New Years, and Old Years
2022
Reflection is a beautiful thing and I am so grateful that the calendar has it built in. 2022 leaves me with a rich taste in my mouth. That’s the only way I can describe it. I wouldn’t say it was sweet, but it definitely wasn’t bitter.
2022 was complex.
High highs and low lows and so many good moments in the middle.
Resolutions are not my thing. But as we move from 2022 into 2023, something I am trying to carry with me is not the hope that the next year will in some way be better than this one. Or the hope that this year will even just be less eventful.
The past year (or 10 maybe) has shown me that the path ahead will still be full of ups and downs, mountains and valleys. The next 12 months might still be a dizzying journey of escalating elevations and shocking drop offs.
“Every valley shall be raised up, every mountain and hill made low; the rough ground shall become level, the rugged places a plain.” (Isaiah 40:4)
But the valleys will only be raised up when the Lord returns. When all things are made new.
But until then the journey will not be for the faint of heart.bI do not hold any expectation that there won’t be fantastic and devastating surprises in the coming year.
But, I do believe that each year builds our stamina. God gives us endurance forged through the treks. Road will not become smoother, but will we become more equipped to handle it. Our muscles will be stronger. We will have more experience to handle what is ahead.

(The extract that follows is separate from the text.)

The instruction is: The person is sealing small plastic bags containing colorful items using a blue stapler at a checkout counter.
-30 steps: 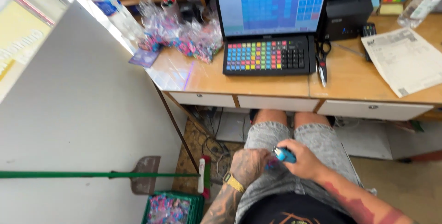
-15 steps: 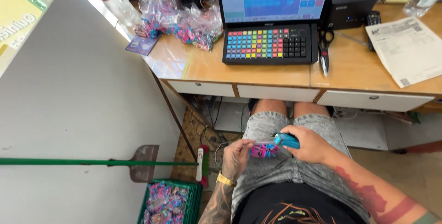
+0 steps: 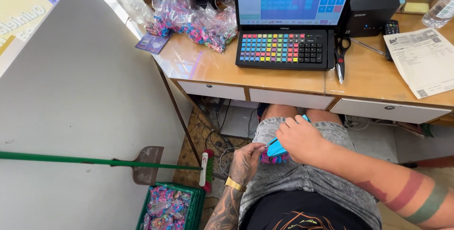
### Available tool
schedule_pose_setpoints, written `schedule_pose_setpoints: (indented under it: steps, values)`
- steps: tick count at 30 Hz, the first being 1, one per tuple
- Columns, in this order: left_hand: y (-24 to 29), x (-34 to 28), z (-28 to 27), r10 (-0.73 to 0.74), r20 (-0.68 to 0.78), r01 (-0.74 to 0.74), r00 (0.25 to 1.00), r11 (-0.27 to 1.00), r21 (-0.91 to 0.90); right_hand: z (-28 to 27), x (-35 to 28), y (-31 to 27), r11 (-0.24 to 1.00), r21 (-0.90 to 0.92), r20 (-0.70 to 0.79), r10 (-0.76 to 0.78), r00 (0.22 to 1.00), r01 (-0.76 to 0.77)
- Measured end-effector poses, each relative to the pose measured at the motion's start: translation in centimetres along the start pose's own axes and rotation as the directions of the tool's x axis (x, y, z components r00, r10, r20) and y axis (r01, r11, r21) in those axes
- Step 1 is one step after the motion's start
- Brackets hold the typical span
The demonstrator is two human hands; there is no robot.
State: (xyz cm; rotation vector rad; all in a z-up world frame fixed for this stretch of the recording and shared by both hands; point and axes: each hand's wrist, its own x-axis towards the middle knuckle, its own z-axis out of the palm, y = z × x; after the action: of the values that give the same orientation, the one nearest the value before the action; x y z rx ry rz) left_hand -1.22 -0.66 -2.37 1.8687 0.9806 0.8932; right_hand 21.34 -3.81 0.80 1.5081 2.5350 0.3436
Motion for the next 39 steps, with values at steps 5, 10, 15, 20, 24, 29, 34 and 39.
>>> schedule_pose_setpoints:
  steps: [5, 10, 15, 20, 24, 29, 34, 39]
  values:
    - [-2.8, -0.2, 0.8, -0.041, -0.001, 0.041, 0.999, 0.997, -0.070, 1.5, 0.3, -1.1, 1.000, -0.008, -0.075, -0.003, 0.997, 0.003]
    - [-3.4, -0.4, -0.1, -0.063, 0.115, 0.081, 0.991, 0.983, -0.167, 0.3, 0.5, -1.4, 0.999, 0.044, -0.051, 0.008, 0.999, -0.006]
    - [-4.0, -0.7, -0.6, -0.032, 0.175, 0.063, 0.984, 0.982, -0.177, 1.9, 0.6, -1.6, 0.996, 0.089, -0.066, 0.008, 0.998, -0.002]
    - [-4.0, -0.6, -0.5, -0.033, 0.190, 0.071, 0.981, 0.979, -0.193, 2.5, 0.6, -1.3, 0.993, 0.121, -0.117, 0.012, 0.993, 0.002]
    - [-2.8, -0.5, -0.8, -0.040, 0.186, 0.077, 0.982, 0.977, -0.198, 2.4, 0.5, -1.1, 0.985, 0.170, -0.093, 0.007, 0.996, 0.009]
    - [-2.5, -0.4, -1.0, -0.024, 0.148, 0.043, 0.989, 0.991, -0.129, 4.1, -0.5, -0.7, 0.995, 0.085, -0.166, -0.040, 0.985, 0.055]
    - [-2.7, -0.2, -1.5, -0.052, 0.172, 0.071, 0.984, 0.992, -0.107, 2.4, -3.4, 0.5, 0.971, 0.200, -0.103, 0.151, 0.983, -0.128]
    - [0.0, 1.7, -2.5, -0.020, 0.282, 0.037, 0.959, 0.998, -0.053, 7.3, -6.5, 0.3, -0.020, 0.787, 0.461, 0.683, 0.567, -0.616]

The year behind me was exhausting. At times I wasn’t sure how to muster the strength to navigate the next move. I did not see a way ahead, I just knew there was a way.
And that year was one of the richest, sweetest, most healing years of my life.
Beauty from ashes. Strength from weakness. Life from death. Intimacy through conflict. And God’s glory in our chaos.
So as entering 2023
I resolve to trust the Lord even if is only one step at a time.
To be expectant, and still present
To be grateful with out condition
To be generous with what I have
and when I fail at all these things, to repent and lean on the Spirit to start again.
because the journey is beautiful and treacherous. But we do not journey alone. And the more I see the Lord meet me in the valleys and the mountain tops, the less I fear the road ahead. And when I do, I look back and see where He has brought me so far.